日本人初のモナコ制覇。GP2松下信治が語る「F1への想い」 (3ページ目)

  • 米家峰起●取材・文 text by Yoneya Mineoki

 レース1の8位と9位では、天と地ほどの差がある。それがGP2だ。松下は前走車にペナルティが科せられることも確信したうえで、自分が置かれた状況のなかでレース2のポールという最良の展開を掴み取ったのだ。

 日本とは違い、アグレッシブなヨーロッパのレースのなかでも、もっとも競争が激しく荒っぽいと言われるGP2――。そのなかで戦い抜くには、速さはもちろんのこと、激しいバトルでも押し負けない冷静さと、ふてぶてしさが必要だ。松下には、そういう図太さがある。

 今年2月、松下はマクラーレン・ホンダのテストドライバーに任命された。

 ホンダの育成プログラム「HFDP(ホンダ・フォーミュラ・ドリーム・プロジェクト)」の一員として、全日本F3選手権チャンピオンに輝いた翌2015年に、GP2に乗り込んだ。初年度にして1勝を挙げ、表彰台は計3回。

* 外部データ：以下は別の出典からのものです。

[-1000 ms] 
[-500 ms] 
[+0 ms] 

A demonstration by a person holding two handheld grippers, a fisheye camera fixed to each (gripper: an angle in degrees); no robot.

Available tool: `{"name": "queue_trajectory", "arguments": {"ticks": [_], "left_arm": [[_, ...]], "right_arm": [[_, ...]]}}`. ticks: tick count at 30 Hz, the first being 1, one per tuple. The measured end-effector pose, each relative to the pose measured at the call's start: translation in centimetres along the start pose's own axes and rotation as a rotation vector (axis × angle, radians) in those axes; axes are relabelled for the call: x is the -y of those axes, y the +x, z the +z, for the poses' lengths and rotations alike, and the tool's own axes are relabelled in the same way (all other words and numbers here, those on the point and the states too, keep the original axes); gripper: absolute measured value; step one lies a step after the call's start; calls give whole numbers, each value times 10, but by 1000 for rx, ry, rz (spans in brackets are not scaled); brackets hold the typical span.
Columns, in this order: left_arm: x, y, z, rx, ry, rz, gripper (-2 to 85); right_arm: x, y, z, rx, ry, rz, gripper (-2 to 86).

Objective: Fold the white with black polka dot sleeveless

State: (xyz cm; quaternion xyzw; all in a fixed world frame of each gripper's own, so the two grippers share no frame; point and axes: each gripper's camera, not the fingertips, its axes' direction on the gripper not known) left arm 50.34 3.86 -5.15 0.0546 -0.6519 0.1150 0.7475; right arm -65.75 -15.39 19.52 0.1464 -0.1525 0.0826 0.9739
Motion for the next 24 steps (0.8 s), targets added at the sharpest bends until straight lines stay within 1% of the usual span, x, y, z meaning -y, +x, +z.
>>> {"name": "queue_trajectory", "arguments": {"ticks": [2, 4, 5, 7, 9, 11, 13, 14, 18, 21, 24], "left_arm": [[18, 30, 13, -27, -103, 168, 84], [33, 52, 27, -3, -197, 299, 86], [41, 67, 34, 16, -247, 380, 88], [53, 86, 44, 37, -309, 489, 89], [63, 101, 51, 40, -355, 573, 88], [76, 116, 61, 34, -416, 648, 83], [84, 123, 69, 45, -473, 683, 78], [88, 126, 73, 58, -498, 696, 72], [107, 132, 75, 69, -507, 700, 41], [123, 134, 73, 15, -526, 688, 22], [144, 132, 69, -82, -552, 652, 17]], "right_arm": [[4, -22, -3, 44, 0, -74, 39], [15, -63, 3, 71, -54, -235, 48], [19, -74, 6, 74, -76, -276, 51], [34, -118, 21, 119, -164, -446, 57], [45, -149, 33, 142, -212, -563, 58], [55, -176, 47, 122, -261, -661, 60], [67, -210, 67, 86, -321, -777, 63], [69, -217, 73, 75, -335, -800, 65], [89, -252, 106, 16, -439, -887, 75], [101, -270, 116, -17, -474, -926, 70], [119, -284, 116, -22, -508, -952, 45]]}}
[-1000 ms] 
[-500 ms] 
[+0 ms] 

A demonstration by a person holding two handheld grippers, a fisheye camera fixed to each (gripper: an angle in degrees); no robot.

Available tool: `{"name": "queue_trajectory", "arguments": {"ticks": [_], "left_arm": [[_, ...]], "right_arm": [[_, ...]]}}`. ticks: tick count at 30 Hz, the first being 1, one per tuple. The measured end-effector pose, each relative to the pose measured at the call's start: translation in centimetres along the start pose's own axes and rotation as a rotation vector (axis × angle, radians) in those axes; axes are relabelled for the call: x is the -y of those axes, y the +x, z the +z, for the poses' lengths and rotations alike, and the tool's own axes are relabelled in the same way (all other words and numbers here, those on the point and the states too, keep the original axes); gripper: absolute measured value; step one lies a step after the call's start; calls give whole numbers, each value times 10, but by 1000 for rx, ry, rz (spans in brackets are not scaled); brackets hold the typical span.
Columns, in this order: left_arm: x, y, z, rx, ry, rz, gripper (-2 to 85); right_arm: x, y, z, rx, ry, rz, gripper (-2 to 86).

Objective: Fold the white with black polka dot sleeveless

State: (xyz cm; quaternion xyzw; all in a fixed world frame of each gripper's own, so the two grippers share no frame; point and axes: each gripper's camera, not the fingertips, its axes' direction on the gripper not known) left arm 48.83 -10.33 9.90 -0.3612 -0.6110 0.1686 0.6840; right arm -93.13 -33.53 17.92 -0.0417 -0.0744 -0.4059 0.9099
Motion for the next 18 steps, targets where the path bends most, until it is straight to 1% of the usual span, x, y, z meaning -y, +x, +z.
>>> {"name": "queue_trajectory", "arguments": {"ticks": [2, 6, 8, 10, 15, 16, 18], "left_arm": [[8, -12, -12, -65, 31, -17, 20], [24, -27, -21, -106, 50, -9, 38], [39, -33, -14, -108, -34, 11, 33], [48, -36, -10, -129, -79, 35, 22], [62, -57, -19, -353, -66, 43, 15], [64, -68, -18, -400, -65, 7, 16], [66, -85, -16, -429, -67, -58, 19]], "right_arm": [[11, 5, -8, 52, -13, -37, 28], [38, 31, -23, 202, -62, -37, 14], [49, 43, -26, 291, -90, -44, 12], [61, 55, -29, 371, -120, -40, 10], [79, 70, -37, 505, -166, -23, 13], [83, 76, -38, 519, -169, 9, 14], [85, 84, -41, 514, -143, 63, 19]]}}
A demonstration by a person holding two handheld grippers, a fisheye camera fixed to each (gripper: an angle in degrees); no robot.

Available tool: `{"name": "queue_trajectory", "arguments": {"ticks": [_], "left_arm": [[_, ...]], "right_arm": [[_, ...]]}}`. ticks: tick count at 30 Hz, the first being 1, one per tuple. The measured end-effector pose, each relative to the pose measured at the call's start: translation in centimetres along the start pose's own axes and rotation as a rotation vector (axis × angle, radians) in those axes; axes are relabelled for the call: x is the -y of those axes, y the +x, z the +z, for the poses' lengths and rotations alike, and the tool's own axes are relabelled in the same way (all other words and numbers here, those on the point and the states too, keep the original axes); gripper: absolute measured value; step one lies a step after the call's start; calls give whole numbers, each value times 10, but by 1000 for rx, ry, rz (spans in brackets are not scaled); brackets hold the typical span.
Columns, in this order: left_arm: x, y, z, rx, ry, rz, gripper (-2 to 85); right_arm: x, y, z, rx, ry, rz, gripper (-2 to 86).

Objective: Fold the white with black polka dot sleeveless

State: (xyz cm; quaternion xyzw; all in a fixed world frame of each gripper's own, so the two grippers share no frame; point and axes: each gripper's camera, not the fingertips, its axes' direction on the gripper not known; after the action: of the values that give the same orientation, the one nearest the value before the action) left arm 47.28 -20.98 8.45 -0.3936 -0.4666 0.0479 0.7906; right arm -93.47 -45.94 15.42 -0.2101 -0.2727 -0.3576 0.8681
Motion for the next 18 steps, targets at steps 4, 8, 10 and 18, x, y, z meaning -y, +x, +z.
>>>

図太いレース運びもさることながら、ほとんど英語ができないまま単身パリに移住し、いつの間にか英語も上達してチームに馴染んでしまったあたりも、どこか小林可夢偉と重なるところがある。

「まずは、ここで結果を出すこと。今の自分にできるのはそれだけです。そうすればいずれ、F1への道も自然と見えてくるんだと思います」

 GP2参戦当初は、そう語っていた。